By Monique Wingard (Afrotech)

In 2018, the energy behind catch phrases and hashtags like “The Future is Female” seemed to be limitless, and that movement seems to have gained more vigor with the election of President Donald Trump. A record breaking number of women were elected to state and local office in 2018, and we’re seeing more and more women in leadership roles.

But if you take a close look at the representation of Black and Latinx women in tech and among the ranks of well-funded entrepreneurs, it seems to be more of the same. DigitalUndivided(DID) wants to change that.

In 2013, DID founder Kathryn Finney made her dream of seeing more successful women of color in business a reality. That vision was DigitalUndivided (DID). Lead by Finney and her all woman leadership team, DID focuses on three primary areas: Research, Knowledge and Community. Finney’s work has continued with the development of Project Diane, a study taking a closer look at the state of Black women in the innovation space.

Now in 2019, DID will be welcoming its fourth cohort in its BIG Incubator—a program for Black and Latinx female-led startups. Soon, thousands of women across the country will be vying for the opportunity to take part in this 30-week, curriculum based experience in Atlanta, GA. However, only 20 startups will be chosen to receive assistance from industry leaders to turn their idea into a viable business.

We spoke to DID’s Director of Community, Darlene Gillard to learn more about BIG and the work being done to ensure another year of successful training for future women of color in tech.

If you have been wondering what “BIG” stands for, it’s not an acronym. The leaders of DID wanted to use it as a motivator for women to “Think BIG. Be BIG, and do BIG thangs!”

What makes 2019 more exciting than previous years of BIG?

This year, we’re running the BIG Incubator program in TWO different cities (Atlanta and Newark). We’re very excited about opening the new BIG Innovation Center, a 4000 sq.ft. space in downtown Newark, along with our groundbreaking center in downtown Atlanta (We have Oprah wallpaper!). It’s an honor to have the opportunity to reach more communities and to serve more Black and Latinx women, especially since people have been asking us about expanding to their cities for years. We also work with amazing pathway partners, who provide the “next step” to BIG founders, including the global accelerator, Techstars, and social enterprise pioneers, Echoing Green.

As with any project that deals with constantly shifting facts, stats, and outcomes (like diversity, funding, and data on women of color in tech), are there any new focuses for the next cohort?
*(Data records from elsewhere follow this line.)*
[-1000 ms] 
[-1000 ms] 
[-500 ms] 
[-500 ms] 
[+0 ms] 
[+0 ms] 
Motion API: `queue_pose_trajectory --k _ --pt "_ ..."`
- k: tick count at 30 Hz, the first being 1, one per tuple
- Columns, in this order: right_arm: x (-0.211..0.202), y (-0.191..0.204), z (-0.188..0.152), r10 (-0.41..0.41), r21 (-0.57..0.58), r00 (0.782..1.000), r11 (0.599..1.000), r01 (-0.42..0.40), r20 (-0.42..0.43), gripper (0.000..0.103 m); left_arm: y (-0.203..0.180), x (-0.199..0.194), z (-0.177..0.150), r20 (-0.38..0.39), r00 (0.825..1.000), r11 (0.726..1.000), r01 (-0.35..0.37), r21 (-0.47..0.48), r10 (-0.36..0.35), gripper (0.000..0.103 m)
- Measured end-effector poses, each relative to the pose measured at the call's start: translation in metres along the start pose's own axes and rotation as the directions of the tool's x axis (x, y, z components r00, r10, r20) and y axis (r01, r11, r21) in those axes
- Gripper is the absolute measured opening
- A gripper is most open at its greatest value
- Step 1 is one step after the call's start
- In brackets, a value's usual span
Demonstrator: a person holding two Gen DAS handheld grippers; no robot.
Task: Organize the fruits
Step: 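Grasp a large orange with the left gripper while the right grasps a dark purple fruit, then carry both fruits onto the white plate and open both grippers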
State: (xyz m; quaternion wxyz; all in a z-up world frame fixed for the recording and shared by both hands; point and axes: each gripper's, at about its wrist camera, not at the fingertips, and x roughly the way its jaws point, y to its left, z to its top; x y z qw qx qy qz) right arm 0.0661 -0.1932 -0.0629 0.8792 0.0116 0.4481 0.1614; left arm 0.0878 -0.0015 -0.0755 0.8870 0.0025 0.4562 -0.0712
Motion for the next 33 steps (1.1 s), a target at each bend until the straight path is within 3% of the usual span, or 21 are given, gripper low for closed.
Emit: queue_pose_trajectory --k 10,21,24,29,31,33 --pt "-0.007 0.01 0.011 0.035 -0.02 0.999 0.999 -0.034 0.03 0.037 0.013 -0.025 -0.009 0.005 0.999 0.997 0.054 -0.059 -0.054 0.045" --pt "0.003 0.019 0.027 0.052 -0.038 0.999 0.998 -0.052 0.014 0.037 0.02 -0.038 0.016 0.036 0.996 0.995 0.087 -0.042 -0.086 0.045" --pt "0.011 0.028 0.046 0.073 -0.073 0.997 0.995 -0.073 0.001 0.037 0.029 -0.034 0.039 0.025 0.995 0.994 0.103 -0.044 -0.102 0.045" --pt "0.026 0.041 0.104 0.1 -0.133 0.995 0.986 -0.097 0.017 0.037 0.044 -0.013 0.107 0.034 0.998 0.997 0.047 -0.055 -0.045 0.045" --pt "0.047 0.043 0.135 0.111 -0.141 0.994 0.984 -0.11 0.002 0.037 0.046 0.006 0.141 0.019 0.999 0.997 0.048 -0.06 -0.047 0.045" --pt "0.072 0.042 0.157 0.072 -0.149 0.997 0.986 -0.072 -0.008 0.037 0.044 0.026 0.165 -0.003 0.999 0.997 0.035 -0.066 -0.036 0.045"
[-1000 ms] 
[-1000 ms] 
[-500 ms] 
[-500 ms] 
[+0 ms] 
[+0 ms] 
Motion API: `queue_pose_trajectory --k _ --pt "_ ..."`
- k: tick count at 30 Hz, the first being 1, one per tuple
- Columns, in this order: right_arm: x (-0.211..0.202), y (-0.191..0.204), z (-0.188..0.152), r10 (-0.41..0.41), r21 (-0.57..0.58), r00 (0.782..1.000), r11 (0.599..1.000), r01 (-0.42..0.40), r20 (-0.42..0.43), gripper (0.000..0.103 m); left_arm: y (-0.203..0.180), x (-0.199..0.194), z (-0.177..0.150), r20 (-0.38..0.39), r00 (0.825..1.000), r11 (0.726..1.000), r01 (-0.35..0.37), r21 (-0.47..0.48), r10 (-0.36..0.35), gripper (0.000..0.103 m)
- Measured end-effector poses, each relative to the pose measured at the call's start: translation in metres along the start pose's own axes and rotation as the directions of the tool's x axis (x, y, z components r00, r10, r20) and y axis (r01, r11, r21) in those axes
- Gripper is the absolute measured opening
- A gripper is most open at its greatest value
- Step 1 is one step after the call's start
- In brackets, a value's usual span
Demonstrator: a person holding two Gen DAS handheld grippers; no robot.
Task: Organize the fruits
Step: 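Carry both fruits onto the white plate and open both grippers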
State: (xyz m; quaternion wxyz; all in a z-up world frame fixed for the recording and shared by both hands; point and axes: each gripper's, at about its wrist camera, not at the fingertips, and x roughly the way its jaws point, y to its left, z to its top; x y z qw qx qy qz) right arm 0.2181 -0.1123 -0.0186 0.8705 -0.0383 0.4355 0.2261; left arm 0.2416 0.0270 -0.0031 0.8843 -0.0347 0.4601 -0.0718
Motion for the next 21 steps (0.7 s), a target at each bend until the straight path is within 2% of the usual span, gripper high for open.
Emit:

digitalundivided has a bold mission, to create a world where women, especially Black and Latinx women, own our work. The BIG incubator focuses on finding great founders first, many of whom are new to the world of startups, and equip them with skill sets that will allow them to thrive. The heart of the BIG program is how to build a successful business, regardless of how the startup landscape changes.

Last year, there were mixed opinions shared by some leading women of color in tech regarding access to capital. Do you or the leaders of digitalundivided think that the landscape looks bleak for women of color who may require funding to take their business to the next level?

Funding avenues for women of color exist, though obviously not as many as there ought to be. The fact remains that it’s still relatively better than how things were back when we published the first ProjectDiane report and that infamous .2% statistic in 2016. For instance, our research in ProjectDiane shows that the total amount raised by Black women increased 500%, from approximately $50 million in 2016 to close to $250 million in 2017. That is positive. However, that $250 million is approximately .0006% of the $427 BILLION raised in total venture funds since 2009.

With the growing attention to the lack of inclusiveness in the space, coupled with the increase of visibility among successful WOC-led startup companies, we’re hoping we can sustain, if not expand, the access to capital of these founders.

Do you have any encouraging words for women of color just getting started on their entrepreneurial journey?

As women of color, we tend to feel pressured to always win in order to prove ourselves to the world. Know that it’s okay to stumble around a bit, or to not get everything right the first time. The best entrepreneurs aren’t those who haven’t failed or made any mistakes, but those who worked through hardships, even pivoting if they had to.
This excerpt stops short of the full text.